Task requirements
In the records below, find every line with the word "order" and copy it.

-- Data for analysis follows --

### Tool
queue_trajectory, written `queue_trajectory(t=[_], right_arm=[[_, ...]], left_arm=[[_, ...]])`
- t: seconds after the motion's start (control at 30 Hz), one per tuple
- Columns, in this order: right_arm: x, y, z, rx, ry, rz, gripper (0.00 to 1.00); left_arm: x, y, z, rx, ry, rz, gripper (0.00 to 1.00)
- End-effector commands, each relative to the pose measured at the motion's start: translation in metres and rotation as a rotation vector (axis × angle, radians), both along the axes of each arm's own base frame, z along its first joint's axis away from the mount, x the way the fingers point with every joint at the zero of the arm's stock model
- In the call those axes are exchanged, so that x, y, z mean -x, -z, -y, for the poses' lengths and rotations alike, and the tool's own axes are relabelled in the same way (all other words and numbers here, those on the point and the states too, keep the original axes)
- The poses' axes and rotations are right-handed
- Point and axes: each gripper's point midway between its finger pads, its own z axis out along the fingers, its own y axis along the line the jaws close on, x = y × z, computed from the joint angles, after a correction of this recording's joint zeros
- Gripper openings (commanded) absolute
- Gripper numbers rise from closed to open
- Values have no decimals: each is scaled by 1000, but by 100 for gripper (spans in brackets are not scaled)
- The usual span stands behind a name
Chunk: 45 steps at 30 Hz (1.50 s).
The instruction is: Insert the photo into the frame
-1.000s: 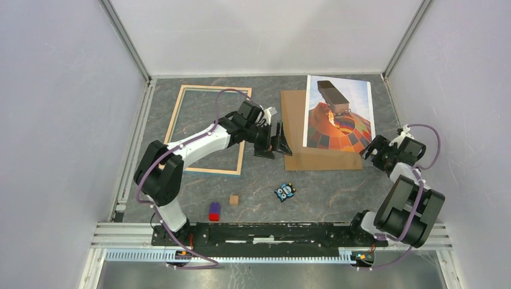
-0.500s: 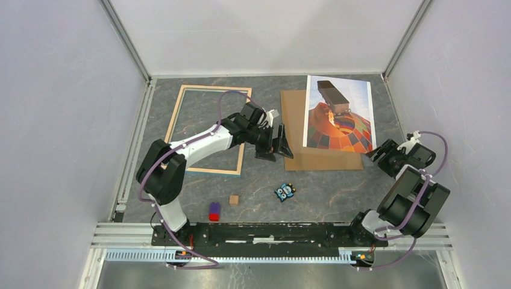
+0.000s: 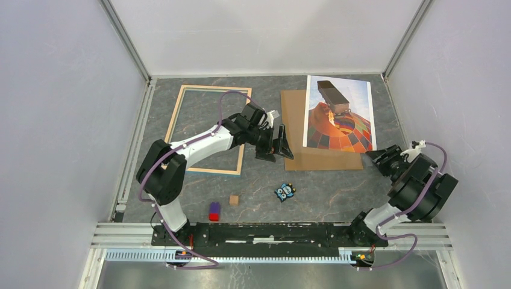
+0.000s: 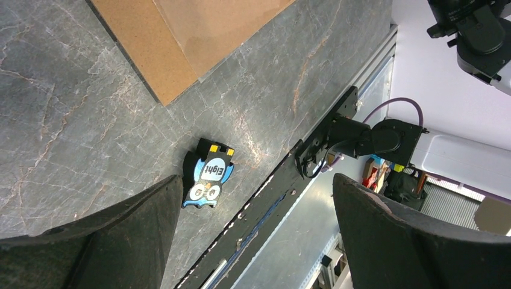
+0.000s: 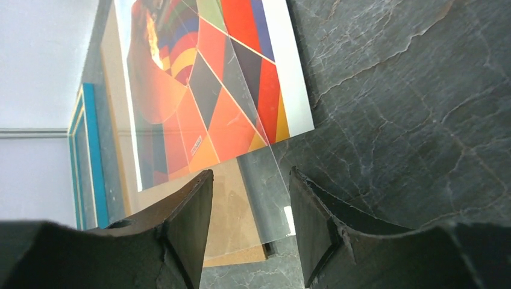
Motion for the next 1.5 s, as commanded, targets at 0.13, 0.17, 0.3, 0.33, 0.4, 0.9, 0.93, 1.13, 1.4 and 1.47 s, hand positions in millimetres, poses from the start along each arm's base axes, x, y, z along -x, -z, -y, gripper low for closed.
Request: queue_trajectory(t=[0.13, 0.17, 0.3, 0.33, 0.4, 0.9, 0.93, 1.13, 1.4, 1.47], right_arm=[[18, 23, -28, -140, -2, -28, 52], [19, 22, -30, -144, -5, -22, 51], [23, 18, -35, -127, -18, -18, 52], [24, 17, -36, -119, -22, -18, 52], [27, 17, -38, -109, -32, -25, 52], [40, 4, -49, -14, -86, -10, 52], [39, 3, -47, 1, -84, -10, 52], [37, -2, -51, 13, -108, 6, 52], [34, -8, -54, 9, -126, 31, 53], [34, -10, -57, 6, -132, 37, 53]], left_arm=[[1, -16, 5, 28, 22, 50, 99], [2, -15, 5, 26, 23, 49, 99], [4, -12, 6, 23, 29, 39, 99], [4, -12, 7, 24, 31, 37, 99], [5, -14, 7, 26, 34, 43, 99], [-15, 55, 0, -191, -54, 48, 96], [-16, 59, 1, -198, -58, 42, 96], [-20, 83, 14, -173, -97, -55, 96], [-30, 97, 26, -172, -158, -132, 94], [-29, 101, 25, -178, -166, -142, 93]])
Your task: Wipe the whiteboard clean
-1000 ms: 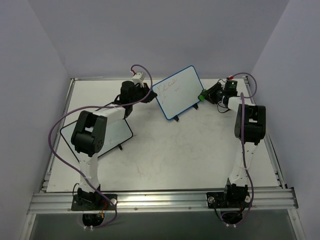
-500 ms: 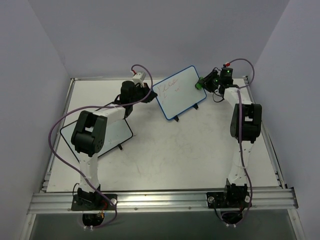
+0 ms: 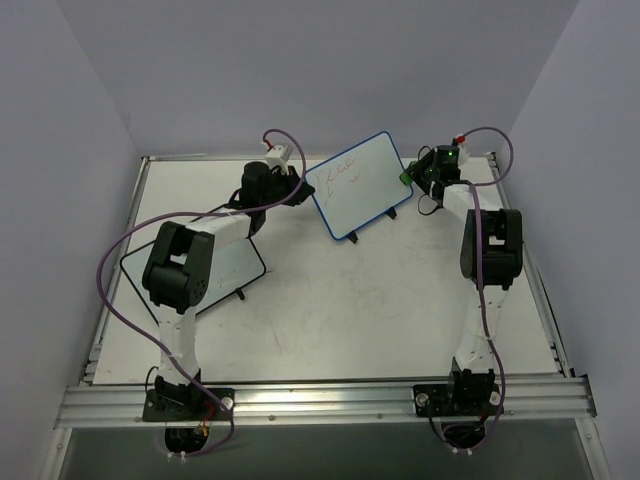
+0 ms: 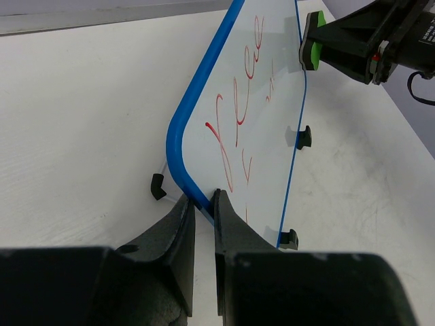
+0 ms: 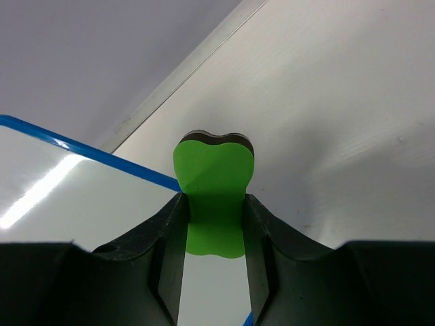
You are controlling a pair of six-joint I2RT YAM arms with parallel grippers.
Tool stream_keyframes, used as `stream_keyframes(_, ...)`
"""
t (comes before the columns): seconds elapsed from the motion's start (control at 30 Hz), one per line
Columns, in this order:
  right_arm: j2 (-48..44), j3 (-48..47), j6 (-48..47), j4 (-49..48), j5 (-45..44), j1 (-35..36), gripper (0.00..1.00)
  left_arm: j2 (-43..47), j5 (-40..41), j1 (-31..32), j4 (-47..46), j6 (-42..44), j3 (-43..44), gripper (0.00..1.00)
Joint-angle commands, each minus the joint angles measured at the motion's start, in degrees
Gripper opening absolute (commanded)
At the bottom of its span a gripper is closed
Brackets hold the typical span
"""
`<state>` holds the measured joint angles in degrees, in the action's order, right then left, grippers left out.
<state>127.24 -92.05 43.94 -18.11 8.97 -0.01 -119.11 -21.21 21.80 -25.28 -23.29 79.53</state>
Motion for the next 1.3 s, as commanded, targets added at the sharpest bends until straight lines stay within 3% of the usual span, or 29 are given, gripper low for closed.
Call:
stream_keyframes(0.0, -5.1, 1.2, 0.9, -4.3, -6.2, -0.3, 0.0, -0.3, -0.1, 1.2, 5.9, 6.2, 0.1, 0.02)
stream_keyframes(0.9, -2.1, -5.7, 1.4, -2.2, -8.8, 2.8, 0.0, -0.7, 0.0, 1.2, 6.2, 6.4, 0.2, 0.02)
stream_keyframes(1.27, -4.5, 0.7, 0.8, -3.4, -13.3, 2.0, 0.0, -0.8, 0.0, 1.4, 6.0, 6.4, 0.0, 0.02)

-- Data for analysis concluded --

Answer
- Columns, in this order: right_arm: x, y, z, rx, ry, rz, gripper (0.00 to 1.00); left_arm: x, y, z, rx, ry, rz, gripper (0.00 to 1.00)
Columns, in this order:
`<state>` holds the measured joint angles in degrees, in the action's order, right then left, grippers left out.

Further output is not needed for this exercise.